Extract every line of the material that holds the string "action".

Given data:
►

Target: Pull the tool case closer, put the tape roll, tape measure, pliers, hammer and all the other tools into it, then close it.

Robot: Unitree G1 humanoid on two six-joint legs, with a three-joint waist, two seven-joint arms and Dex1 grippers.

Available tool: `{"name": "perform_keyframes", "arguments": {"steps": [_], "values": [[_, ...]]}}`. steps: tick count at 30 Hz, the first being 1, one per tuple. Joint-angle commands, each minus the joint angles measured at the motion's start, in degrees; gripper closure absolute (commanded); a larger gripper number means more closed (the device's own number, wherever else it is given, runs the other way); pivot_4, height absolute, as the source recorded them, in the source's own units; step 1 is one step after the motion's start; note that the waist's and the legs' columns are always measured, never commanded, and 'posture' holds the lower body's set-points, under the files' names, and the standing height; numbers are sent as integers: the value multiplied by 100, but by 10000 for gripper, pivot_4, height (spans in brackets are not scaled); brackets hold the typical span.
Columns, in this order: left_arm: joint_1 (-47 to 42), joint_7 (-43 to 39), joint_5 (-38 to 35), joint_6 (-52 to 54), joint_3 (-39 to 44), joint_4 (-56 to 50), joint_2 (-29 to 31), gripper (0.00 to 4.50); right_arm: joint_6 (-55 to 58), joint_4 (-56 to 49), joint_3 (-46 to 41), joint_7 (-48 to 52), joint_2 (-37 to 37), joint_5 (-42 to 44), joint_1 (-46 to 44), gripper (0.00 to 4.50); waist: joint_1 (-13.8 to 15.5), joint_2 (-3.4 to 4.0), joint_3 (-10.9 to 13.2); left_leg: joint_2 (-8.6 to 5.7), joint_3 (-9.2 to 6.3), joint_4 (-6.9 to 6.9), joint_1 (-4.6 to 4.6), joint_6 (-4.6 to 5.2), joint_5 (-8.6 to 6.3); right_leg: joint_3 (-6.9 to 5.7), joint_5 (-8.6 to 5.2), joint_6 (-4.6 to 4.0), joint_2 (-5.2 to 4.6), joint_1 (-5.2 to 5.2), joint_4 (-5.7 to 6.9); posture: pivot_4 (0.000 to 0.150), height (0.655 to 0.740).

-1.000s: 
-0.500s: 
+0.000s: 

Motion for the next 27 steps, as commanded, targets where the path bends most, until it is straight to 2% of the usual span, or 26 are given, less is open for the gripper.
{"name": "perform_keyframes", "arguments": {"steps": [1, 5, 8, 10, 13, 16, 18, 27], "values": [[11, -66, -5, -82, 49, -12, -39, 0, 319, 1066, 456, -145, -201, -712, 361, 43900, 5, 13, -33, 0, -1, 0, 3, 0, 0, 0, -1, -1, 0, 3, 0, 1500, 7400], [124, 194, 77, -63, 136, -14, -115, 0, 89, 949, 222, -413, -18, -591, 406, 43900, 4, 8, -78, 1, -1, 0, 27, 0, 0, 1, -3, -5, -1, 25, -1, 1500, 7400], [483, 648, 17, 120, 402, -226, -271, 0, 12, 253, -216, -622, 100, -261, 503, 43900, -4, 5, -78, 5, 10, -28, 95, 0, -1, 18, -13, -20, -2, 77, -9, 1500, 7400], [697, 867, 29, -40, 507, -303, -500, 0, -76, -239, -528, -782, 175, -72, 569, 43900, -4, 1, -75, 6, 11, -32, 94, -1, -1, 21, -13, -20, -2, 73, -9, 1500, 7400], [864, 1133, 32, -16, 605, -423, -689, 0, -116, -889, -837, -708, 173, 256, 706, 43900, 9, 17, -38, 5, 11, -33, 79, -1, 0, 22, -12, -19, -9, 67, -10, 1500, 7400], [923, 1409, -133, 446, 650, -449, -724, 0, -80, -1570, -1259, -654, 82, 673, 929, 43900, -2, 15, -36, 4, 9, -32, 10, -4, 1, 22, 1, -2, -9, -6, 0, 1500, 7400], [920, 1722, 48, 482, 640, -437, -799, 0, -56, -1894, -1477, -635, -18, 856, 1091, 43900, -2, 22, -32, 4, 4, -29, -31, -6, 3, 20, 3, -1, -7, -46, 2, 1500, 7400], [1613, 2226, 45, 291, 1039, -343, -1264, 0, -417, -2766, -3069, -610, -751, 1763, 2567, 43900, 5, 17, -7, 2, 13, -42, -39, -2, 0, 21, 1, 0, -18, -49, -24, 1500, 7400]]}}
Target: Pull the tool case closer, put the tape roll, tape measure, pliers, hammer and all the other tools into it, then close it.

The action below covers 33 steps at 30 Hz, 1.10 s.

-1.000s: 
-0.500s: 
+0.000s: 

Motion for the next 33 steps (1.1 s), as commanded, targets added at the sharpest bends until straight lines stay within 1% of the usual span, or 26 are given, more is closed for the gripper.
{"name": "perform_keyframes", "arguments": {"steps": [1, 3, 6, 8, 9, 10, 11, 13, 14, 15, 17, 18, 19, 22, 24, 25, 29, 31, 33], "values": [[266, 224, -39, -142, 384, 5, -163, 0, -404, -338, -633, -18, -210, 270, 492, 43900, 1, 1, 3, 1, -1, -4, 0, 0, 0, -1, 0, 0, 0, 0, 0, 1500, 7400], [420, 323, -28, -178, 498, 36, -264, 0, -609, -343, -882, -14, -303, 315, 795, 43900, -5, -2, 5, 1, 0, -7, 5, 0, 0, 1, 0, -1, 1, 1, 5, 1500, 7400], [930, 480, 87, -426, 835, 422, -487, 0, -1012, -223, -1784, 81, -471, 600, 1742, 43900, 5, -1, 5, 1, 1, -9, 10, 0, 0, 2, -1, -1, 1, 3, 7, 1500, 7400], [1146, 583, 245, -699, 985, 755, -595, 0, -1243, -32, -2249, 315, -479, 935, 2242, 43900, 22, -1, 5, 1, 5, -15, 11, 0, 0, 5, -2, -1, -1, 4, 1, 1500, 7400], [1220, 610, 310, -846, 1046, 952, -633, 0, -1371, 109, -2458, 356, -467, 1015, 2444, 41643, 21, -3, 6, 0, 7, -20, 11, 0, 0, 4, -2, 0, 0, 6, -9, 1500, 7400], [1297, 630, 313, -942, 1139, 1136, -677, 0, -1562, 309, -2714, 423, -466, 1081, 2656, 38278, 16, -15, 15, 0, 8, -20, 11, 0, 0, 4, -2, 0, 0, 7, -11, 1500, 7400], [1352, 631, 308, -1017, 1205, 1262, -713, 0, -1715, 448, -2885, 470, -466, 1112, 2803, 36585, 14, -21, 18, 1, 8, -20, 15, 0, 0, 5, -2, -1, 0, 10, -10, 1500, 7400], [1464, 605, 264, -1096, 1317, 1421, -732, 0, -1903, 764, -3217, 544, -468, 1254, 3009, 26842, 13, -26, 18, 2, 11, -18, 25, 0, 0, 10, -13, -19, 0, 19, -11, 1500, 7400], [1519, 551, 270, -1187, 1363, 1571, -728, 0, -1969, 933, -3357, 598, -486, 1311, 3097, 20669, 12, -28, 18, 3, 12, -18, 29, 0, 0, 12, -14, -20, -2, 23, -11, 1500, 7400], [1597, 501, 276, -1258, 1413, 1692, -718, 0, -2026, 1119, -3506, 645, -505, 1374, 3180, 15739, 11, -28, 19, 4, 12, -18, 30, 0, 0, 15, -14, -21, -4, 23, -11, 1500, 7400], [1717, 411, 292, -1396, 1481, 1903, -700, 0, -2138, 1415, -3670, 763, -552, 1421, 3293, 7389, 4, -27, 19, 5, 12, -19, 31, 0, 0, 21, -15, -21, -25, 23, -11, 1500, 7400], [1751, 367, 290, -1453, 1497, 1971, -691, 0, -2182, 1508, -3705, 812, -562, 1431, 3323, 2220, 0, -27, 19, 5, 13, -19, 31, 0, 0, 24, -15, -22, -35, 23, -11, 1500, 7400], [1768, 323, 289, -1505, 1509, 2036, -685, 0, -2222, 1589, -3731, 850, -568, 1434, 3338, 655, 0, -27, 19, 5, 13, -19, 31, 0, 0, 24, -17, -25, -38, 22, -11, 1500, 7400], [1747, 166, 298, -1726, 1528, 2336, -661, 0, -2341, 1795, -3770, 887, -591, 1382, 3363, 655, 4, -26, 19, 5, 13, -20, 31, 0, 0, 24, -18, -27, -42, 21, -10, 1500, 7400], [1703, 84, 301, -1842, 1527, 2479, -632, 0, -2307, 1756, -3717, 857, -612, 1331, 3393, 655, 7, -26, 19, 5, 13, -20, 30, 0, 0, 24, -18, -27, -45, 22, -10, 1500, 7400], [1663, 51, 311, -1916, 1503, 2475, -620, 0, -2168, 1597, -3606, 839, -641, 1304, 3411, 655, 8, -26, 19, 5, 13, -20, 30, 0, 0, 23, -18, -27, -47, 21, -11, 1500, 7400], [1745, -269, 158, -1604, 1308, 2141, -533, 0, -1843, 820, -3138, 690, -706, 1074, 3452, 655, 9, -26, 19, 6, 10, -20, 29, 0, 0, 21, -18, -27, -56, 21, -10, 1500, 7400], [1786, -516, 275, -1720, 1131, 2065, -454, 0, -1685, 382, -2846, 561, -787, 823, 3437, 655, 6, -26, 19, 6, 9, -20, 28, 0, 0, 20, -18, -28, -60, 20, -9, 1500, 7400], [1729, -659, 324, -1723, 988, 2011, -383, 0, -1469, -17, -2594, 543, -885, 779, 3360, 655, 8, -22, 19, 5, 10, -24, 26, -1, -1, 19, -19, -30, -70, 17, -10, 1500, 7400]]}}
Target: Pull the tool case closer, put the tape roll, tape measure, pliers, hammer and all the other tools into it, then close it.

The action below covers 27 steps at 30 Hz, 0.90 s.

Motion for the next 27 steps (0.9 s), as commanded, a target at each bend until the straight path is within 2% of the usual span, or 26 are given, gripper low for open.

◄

Result of the task:
The action below covers 33 steps at 30 Hz, 1.10 s.
The action below covers 27 steps at 30 Hz, 0.90 s.

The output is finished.